• TASK STATEMENT
Of all the entries below, retype only the lines from the one with "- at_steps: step" through the one with "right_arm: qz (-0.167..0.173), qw", exactly as they appear.

• STORED DATA
↓

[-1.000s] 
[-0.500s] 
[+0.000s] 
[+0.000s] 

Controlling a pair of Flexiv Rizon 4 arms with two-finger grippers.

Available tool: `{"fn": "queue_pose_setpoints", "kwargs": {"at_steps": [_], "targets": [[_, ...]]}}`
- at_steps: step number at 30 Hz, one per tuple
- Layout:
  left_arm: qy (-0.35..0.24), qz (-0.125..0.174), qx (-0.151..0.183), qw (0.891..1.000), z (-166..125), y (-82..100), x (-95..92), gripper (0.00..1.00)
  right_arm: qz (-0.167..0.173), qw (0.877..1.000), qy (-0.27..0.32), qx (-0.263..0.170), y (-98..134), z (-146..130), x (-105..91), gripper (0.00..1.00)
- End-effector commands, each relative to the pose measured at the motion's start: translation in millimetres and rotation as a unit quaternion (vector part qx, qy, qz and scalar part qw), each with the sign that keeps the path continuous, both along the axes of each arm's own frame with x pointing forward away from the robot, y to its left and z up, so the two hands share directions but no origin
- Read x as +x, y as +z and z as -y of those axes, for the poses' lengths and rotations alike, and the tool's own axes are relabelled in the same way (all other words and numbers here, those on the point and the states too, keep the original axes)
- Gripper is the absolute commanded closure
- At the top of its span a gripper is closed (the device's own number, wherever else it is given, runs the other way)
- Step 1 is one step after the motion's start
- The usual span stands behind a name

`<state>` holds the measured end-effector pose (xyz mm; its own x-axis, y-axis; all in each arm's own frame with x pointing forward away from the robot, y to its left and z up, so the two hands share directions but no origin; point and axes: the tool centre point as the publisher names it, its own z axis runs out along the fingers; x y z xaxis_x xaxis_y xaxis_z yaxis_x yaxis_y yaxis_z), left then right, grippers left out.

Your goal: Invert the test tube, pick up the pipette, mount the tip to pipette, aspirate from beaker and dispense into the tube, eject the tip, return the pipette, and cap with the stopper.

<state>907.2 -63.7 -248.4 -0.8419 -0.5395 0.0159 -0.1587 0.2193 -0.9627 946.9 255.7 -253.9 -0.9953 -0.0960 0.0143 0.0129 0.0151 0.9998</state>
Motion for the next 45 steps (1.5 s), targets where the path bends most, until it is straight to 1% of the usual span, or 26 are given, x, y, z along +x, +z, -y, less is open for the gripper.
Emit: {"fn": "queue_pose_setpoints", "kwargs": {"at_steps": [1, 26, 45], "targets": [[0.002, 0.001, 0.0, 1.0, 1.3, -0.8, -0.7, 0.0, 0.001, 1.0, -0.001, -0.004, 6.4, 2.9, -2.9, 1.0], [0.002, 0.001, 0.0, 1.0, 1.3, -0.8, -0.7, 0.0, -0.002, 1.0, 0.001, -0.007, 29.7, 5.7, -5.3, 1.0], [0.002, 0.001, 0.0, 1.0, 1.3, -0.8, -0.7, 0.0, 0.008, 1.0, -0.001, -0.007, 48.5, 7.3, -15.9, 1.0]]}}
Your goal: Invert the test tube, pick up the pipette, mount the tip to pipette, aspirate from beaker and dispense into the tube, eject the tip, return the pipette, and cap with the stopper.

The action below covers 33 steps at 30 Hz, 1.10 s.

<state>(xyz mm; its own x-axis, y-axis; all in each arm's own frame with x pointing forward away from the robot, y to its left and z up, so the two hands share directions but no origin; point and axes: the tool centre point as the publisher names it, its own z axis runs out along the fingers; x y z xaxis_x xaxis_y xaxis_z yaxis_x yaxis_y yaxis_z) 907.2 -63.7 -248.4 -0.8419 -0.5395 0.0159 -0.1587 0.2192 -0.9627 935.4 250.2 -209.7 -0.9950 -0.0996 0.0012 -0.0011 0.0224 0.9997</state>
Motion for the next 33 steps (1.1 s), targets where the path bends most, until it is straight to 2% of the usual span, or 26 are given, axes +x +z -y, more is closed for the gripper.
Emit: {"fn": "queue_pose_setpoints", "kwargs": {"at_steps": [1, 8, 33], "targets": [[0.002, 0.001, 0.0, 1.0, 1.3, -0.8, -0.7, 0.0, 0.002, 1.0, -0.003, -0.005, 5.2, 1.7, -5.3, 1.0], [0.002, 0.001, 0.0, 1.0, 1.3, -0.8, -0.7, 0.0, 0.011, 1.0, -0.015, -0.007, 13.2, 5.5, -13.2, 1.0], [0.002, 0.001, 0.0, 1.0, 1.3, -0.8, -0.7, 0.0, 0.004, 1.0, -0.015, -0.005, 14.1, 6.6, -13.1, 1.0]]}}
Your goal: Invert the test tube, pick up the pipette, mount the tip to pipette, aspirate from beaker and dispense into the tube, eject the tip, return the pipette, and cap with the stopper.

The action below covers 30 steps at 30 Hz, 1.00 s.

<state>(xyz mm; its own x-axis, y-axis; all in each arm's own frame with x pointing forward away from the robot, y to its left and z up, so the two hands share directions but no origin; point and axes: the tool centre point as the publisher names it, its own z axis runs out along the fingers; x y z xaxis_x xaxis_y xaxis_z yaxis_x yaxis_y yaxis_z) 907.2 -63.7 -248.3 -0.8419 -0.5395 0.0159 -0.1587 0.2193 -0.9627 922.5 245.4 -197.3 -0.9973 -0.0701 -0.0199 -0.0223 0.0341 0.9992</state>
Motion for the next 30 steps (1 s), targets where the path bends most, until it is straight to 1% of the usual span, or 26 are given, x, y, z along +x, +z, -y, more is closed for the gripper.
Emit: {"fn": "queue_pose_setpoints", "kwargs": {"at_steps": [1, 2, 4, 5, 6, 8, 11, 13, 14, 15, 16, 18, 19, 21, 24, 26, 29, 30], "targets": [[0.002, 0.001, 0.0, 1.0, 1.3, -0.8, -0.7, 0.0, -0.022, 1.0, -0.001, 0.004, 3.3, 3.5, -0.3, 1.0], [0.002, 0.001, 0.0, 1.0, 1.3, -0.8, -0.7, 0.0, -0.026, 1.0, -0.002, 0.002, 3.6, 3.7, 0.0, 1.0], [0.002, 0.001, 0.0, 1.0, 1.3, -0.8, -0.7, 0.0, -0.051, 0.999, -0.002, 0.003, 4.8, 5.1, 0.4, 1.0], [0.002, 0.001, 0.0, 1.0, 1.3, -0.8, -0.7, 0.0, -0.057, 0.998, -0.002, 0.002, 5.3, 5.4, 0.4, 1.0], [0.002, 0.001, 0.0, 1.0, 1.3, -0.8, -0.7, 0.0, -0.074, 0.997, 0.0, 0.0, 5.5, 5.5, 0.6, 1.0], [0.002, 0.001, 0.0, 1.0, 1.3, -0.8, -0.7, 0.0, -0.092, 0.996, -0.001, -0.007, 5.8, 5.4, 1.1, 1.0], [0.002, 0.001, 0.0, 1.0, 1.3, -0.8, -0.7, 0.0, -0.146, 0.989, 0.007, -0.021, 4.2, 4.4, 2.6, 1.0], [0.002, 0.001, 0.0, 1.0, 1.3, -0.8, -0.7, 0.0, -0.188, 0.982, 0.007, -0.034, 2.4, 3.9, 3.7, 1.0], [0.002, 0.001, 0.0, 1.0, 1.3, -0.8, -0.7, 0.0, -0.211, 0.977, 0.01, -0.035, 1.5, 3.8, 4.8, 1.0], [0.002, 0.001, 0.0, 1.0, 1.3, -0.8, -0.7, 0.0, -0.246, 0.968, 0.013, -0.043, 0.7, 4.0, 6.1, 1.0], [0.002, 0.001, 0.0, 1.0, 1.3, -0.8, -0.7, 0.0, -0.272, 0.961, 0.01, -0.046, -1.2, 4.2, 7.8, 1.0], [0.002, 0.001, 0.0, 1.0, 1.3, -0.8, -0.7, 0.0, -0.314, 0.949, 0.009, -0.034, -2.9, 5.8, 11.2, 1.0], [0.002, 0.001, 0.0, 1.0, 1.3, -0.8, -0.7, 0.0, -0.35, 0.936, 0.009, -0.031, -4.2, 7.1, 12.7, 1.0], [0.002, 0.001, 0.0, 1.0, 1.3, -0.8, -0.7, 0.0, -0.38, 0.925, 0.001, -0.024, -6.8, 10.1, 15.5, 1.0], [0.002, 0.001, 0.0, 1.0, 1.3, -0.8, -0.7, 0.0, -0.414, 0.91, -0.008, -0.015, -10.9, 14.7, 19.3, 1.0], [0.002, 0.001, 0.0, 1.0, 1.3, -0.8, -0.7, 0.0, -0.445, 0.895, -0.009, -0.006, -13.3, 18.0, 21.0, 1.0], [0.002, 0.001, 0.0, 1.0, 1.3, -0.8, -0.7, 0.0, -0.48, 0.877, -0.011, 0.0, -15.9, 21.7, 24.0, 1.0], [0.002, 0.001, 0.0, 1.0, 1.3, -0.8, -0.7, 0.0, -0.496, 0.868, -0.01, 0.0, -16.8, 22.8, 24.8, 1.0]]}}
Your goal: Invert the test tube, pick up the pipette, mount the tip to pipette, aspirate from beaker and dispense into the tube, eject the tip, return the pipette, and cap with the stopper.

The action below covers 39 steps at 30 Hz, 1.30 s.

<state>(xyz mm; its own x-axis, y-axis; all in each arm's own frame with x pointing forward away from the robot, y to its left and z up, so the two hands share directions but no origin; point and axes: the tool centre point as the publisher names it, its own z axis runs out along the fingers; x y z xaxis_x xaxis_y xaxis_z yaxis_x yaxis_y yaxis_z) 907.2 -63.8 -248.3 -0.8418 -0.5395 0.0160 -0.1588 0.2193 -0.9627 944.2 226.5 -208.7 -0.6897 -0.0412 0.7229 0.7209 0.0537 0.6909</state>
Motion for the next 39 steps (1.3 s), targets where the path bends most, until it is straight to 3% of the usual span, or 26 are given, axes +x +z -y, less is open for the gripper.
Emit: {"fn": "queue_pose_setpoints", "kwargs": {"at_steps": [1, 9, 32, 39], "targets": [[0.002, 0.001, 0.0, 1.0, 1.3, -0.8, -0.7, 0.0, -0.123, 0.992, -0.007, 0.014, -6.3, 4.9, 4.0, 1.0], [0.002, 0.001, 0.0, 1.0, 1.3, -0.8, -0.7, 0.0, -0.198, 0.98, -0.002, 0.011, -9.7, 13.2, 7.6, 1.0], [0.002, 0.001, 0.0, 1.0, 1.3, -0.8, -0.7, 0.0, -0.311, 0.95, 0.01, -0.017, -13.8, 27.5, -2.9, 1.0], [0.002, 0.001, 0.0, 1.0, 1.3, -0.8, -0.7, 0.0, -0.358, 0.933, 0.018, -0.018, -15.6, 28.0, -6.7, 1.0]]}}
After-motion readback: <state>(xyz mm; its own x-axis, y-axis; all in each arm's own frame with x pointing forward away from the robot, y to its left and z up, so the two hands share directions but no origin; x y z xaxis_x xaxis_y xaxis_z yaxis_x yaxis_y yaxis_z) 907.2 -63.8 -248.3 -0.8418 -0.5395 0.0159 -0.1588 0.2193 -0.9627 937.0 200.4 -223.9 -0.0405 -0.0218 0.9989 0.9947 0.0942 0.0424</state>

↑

• TASK SOLUTION
- at_steps: step number at 30 Hz, one per tuple
- Layout:
  left_arm: qy (-0.35..0.24), qz (-0.125..0.174), qx (-0.151..0.183), qw (0.891..1.000), z (-166..125), y (-82..100), x (-95..92), gripper (0.00..1.00)
  right_arm: qz (-0.167..0.173), qw (0.877..1.000), qy (-0.27..0.32), qx (-0.263..0.170), y (-98..134), z (-146..130), x (-105..91), gripper (0.00..1.00)

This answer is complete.